▸ **Task instructions**
Copy nothing but the line with "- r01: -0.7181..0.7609" and the lines that follow it to the end of the entries below, and keep the pictures out.

——————

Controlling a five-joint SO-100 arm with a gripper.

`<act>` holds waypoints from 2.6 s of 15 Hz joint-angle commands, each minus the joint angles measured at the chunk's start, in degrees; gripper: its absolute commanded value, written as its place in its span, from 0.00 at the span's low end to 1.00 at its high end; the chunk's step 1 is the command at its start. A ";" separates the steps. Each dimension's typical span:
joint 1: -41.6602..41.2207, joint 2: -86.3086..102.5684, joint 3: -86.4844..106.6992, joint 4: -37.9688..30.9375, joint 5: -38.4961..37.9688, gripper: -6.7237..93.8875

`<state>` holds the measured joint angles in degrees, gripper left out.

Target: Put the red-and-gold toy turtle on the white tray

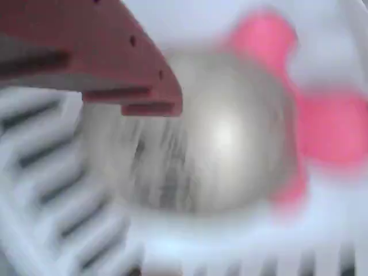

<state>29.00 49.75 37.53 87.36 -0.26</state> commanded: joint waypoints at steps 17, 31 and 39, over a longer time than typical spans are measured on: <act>-32.52 99.93 115.05 -52.65 -1.23 0.07; -32.96 136.14 129.55 -14.68 1.67 0.07; -33.22 136.58 129.73 -14.59 1.23 0.07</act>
<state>-3.69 185.98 167.78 71.89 0.18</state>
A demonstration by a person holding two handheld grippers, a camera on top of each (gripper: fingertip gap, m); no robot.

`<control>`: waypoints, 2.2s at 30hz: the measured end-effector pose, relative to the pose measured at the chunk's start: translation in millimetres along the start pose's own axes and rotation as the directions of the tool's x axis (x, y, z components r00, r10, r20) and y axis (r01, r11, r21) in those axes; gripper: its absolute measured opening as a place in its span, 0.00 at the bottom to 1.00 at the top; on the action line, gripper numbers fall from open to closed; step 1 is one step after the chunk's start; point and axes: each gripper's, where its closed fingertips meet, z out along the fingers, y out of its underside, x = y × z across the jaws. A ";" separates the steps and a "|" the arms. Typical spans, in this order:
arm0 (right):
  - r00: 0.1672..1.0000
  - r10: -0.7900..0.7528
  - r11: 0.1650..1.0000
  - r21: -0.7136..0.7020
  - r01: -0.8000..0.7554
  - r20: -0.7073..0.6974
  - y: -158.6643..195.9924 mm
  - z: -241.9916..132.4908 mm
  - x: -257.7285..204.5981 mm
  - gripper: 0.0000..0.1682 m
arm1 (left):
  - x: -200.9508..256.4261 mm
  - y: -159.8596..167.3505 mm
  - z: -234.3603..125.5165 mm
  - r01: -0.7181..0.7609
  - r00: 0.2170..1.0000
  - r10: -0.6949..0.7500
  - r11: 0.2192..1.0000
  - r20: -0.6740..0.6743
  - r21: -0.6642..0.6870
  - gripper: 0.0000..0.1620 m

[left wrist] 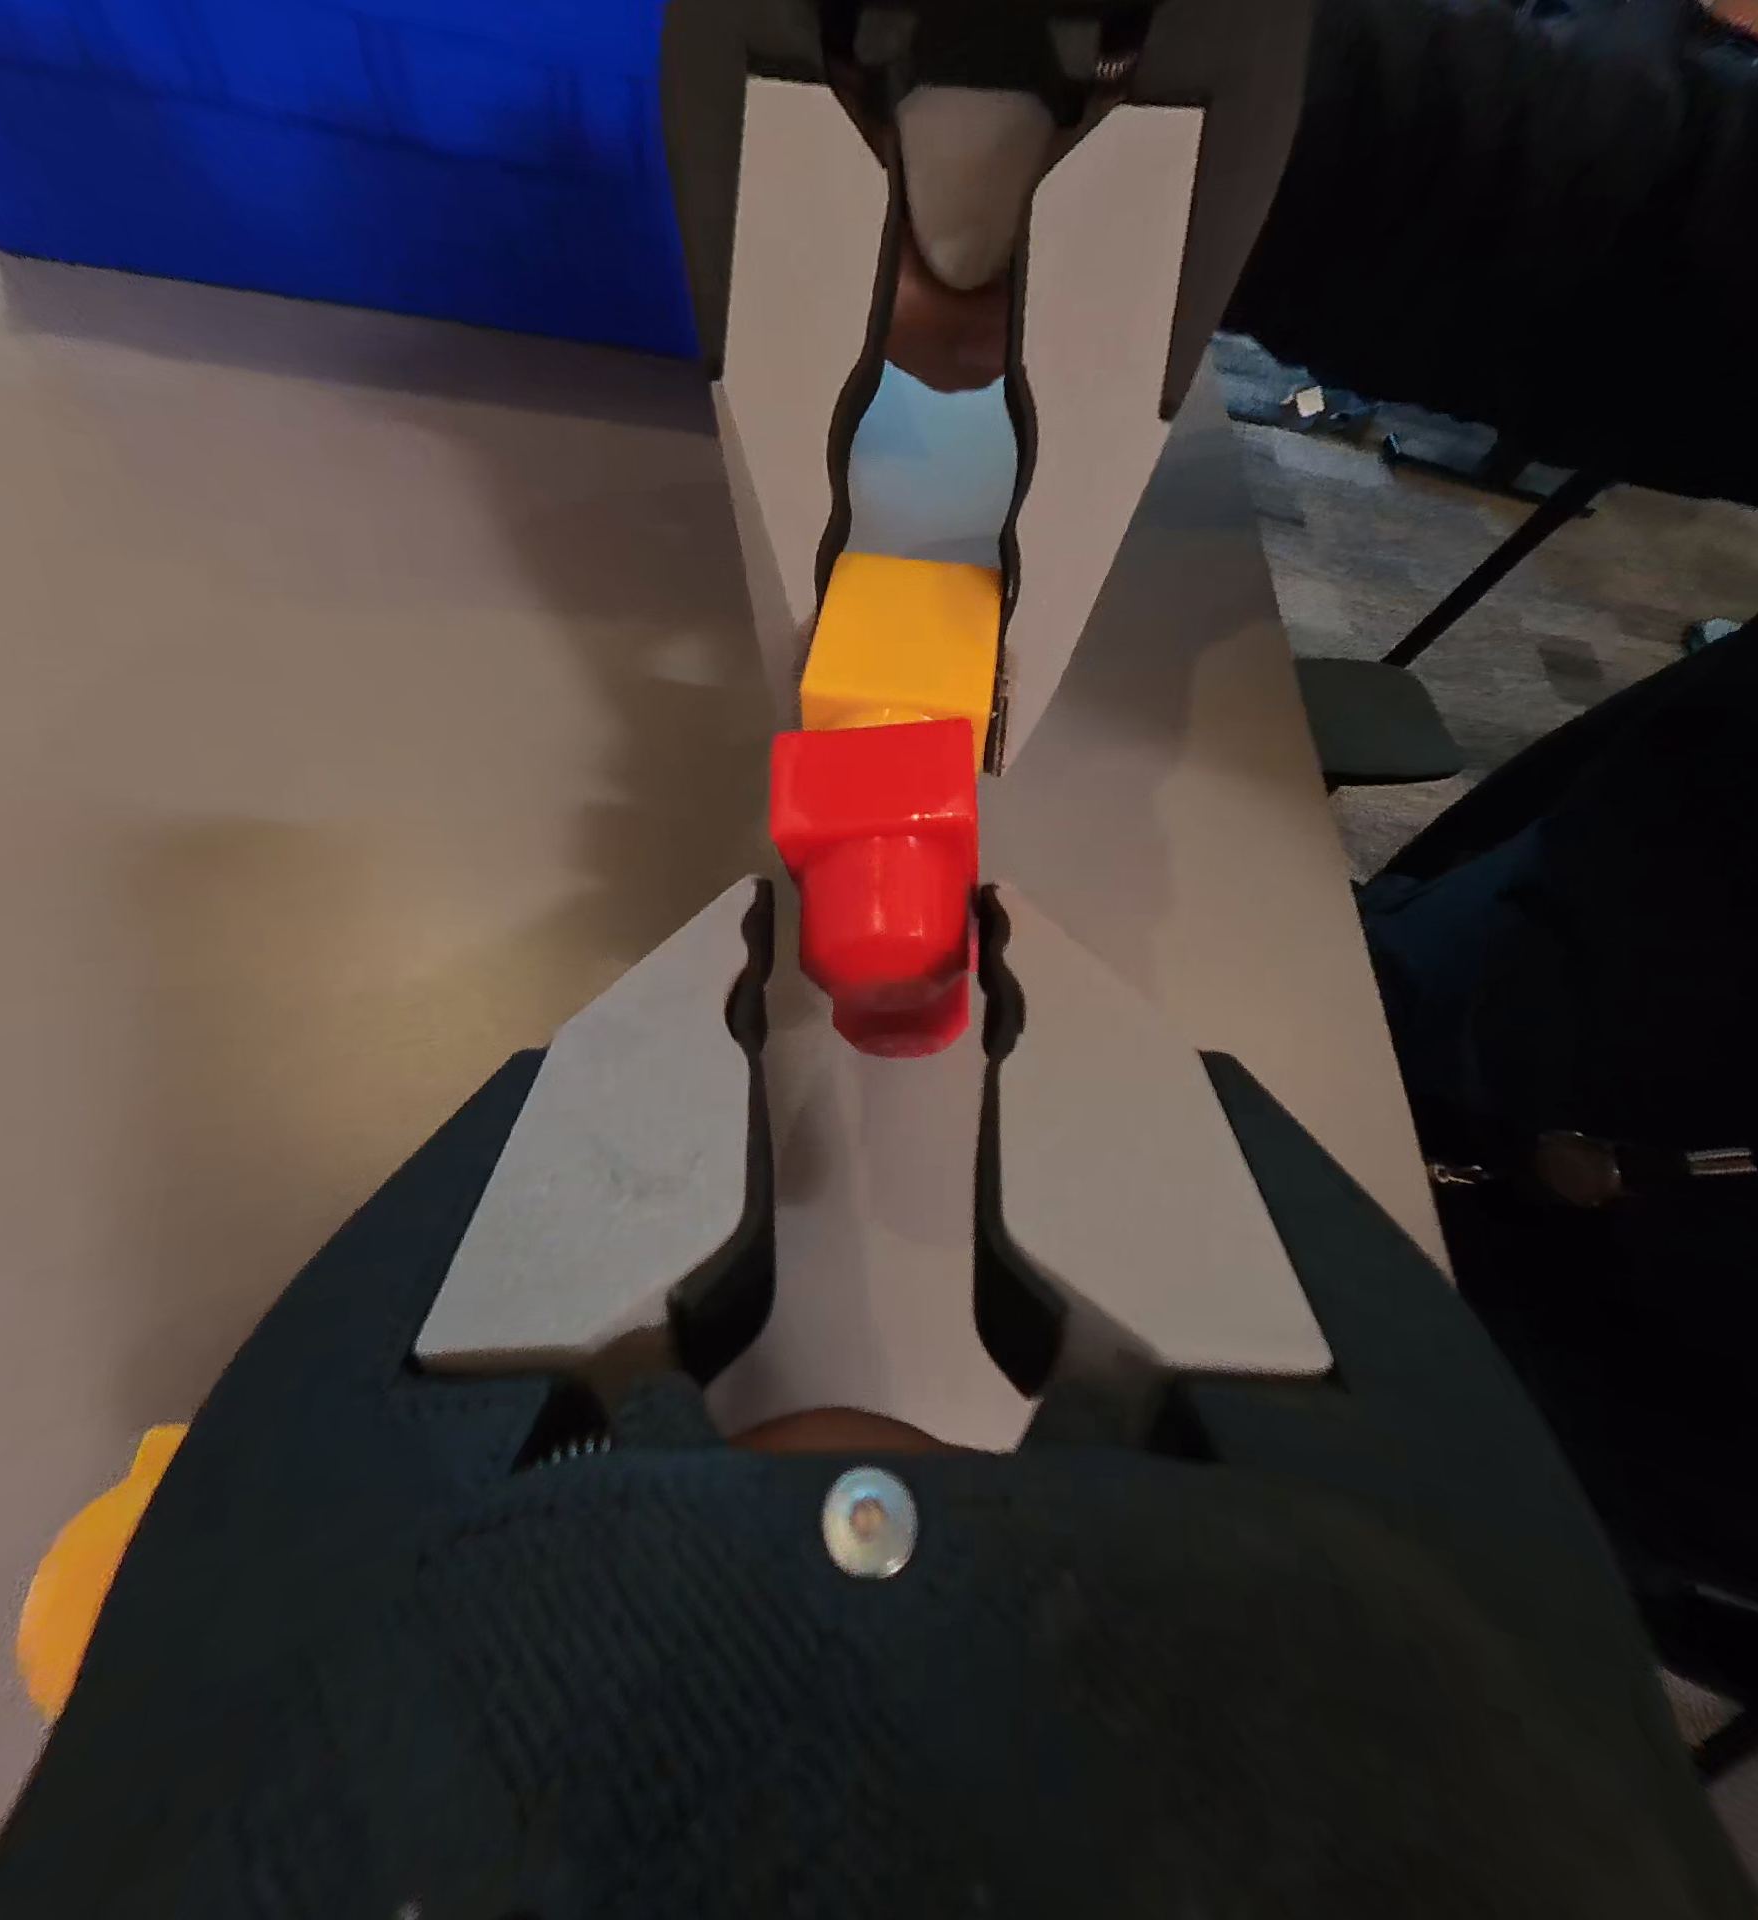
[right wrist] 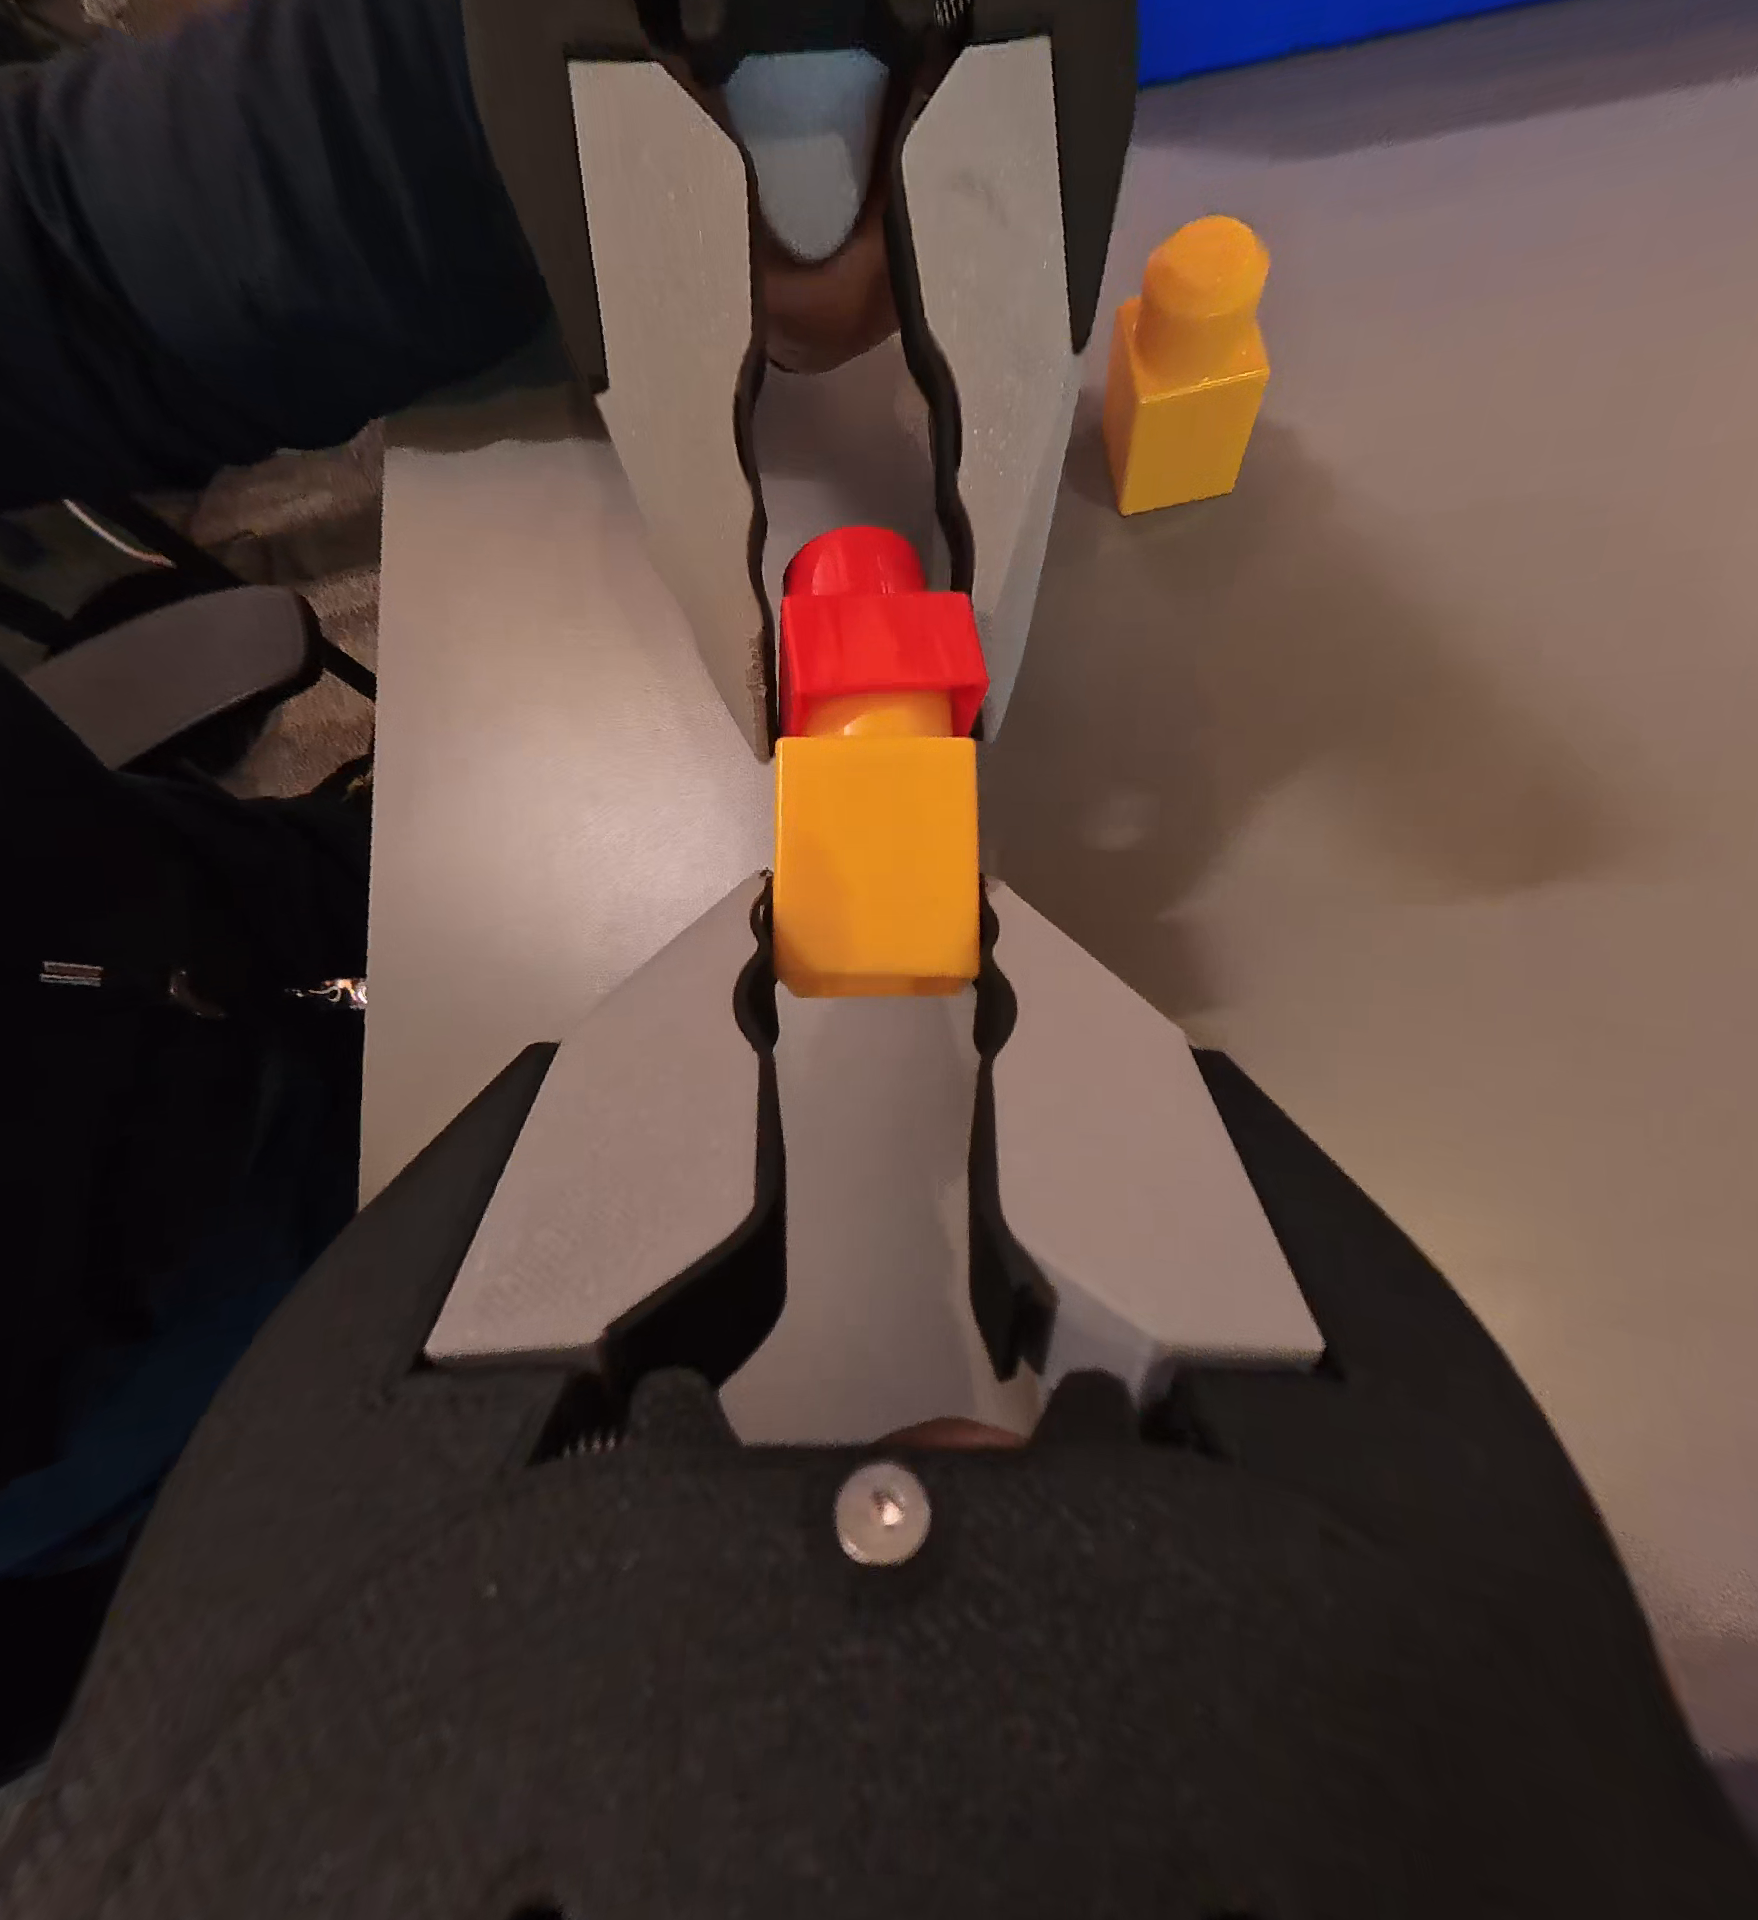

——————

▸ **Expected output**
  - r01: -0.7181..0.7609
  - r00: 0.2170..1.0000
  - r10: -0.6949..0.7500
  - r11: 0.2192..1.0000
  - r20: -0.6740..0.6743
  - r21: -0.6642..0.6870
  - gripper: 0.0000..0.1620 m

[left wrist] 
[right wrist] 

No further output is required.